P15622 [ICPC 2022 Jakarta R] The Only Mode

You are given an array of integers $A$ of size $N$ (indexed from $1$ to $N$) where $A_i$ is either $0$, $1$, $2$, or $3$. A subarray $\langle l, r \rangle$ of $A$ is defined as $[A_l, A_{l+1}, \cdots, A_r]$, and its size is $r - l + 1$. A value $x$ is the **only mode** of a subarray $\langle l, r \rangle$ if and only if $x$ appears **strictly** more often than other values in subarray $\langle l, r \rangle$. Your task in this problem is to find, for each $x \in \{0, 1, 2, 3\}$, the size of the longest subarray of $A$ such that $x$ is the only mode of that subarray, or determine if $x$ cannot be the only mode in any subarray.

Input begins with an integer $N$ ($1 \leq N \leq 100\,000$) representing the size of array $A$. The next line contains $N$ integers $A_i$ ($A_i \in \{0, 1, 2, 3\}$).

Output four space-separated integers in a single line. Each integer represents the answer where $x$ is $0$, $1$, $2$, and $3$, respectively. For each value of $x$, if there exists a subarray such that $x$ is the only mode in that subarray, then output the size of the longest subarray; otherwise, output $0$.

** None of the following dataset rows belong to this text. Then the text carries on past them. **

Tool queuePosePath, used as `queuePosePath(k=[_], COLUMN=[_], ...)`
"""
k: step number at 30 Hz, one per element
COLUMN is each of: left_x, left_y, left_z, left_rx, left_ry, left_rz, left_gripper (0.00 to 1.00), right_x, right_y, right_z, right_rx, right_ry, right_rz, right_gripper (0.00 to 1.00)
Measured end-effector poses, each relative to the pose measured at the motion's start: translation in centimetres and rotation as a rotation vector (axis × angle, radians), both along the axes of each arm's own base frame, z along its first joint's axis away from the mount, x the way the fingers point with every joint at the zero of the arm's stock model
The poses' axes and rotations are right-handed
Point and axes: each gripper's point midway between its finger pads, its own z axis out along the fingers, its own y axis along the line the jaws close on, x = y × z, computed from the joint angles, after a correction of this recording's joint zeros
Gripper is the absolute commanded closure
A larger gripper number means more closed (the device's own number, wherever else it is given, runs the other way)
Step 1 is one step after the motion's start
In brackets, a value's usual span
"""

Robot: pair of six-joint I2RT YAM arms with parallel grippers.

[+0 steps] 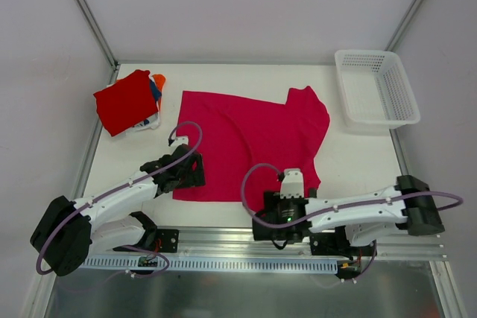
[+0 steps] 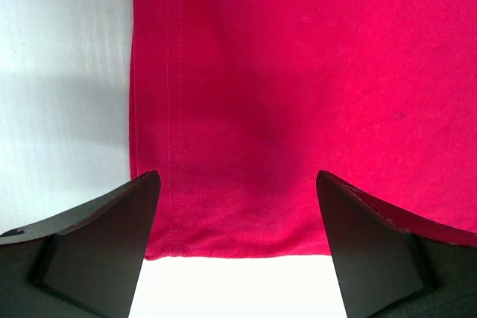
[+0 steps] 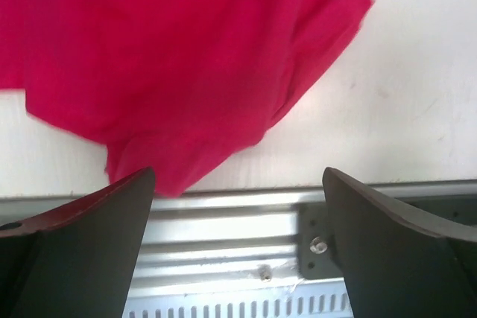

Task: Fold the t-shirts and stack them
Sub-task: Flatten out the tshirt

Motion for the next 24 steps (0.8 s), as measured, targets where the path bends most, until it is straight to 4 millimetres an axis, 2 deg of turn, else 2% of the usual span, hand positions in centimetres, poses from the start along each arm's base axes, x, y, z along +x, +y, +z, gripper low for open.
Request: queuePosePath(k=[5, 7, 12, 15, 19, 24], left_x=[0.0, 0.0, 0.1, 0.2, 0.3, 0.3], left_y=[0.0, 0.0, -0.1, -0.2, -0.2, -0.3], left_z=[0.0, 0.0, 0.2, 0.5, 0.7, 0.8], left_rx=[-0.001, -0.001, -0.009, -0.015, -0.023, -0.029], left_ry=[-0.001, -0.002, -0.011, -0.02, -0.029, -0.036], left_rz=[-0.001, -0.001, -0.001, -0.001, -0.001, -0.001], left_gripper=[0.13, 0.13, 0.13, 0.13, 0.14, 0.14], right_x=[-3.2, -4.5, -6.9, -7.1, -5.8, -5.5], right_y=[3.2, 4.5, 6.2, 5.5, 3.0, 2.8], right_z=[-3.1, -4.0, -6.2, -7.5, -9.3, -10.3], right_rx=[-0.108, -0.107, -0.05, -0.04, -0.032, 0.079], right_ry=[0.05, 0.067, 0.13, 0.14, 0.098, 0.127], right_rz=[0.088, 0.116, 0.132, 0.106, 0.047, 0.011], right_gripper=[0.01, 0.0, 0.0, 0.03, 0.06, 0.07])
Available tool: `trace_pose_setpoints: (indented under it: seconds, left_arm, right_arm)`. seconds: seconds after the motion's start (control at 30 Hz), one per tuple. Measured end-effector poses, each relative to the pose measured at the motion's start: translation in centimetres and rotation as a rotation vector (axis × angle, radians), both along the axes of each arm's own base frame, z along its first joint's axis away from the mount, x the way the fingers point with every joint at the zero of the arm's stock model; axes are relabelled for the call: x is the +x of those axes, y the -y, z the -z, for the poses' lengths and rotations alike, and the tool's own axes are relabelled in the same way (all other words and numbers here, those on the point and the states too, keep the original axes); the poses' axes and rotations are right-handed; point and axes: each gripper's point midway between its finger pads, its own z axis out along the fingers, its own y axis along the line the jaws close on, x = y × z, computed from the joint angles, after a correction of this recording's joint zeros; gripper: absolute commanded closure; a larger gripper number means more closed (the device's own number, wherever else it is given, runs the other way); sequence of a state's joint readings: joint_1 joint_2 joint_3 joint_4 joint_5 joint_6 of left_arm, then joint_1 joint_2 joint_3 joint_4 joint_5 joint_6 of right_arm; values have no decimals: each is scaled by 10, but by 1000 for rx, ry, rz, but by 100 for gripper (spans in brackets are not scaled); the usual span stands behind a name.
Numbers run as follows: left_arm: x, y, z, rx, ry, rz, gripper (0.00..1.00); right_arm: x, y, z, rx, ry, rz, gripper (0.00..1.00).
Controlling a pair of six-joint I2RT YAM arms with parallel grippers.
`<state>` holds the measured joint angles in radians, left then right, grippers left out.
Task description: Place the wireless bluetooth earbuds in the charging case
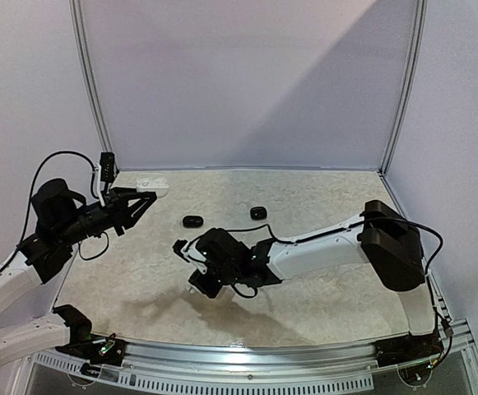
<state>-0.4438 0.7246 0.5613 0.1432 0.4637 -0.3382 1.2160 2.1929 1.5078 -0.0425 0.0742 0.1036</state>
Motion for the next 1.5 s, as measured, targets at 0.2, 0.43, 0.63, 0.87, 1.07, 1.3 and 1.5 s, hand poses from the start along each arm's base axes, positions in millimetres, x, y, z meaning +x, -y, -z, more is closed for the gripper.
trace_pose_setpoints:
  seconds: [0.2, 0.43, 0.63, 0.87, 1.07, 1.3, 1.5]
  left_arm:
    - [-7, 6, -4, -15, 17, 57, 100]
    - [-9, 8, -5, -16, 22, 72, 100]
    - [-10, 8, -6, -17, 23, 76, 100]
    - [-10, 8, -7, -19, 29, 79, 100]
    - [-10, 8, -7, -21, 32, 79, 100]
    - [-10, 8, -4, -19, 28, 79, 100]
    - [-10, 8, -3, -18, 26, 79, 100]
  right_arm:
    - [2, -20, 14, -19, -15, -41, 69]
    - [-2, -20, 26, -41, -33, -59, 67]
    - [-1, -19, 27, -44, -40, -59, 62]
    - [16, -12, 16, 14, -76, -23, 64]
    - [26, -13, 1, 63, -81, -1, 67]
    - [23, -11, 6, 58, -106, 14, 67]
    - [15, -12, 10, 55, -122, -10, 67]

#### Explanation for the sample input/output #1 - The longest subarray such that $0$ is the only mode is $\langle 3, 6 \rangle$ of length $4$, i.e. $[2, 0, 3, 0]$. - The longest subarray such that $1$ is the only mode is $\langle 1, 1 \rangle$ of length $1$, i.e. $[1]$. - The longest subarray such that $2$ is the only mode is $\langle 1, 5 \rangle$ of length $5$, i.e. $[1, 2, 2, 0, 3]$. - The longest subarray such that $3$ is the only mode is $\langle 5, 7 \rangle$ of length $3$, i.e. $[3, 0, 3]$. #### Explanation for the sample input/output #2 - The longest subarray such that $0$ is the only mode is $\langle 1, 4 \rangle$ or $\langle 2, 5 \rangle$. - The longest subarray such that $1$ is the only mode is $\langle 3, 11 \rangle$. - The longest subarray such that $2$ is the only mode is $\langle 1, 1 \rangle$, $\langle 5, 5 \rangle$, or $\langle 9, 9 \rangle$. - The longest subarray such that $3$ is the only mode is $\langle 4, 12 \rangle$. #### Explanation for the sample input/output #3 The longest subarray such that $0$ or $2$ is the only mode contains only a single element by itself; on the other hand, there is no subarray such that $1$ or $3$ is the only mode.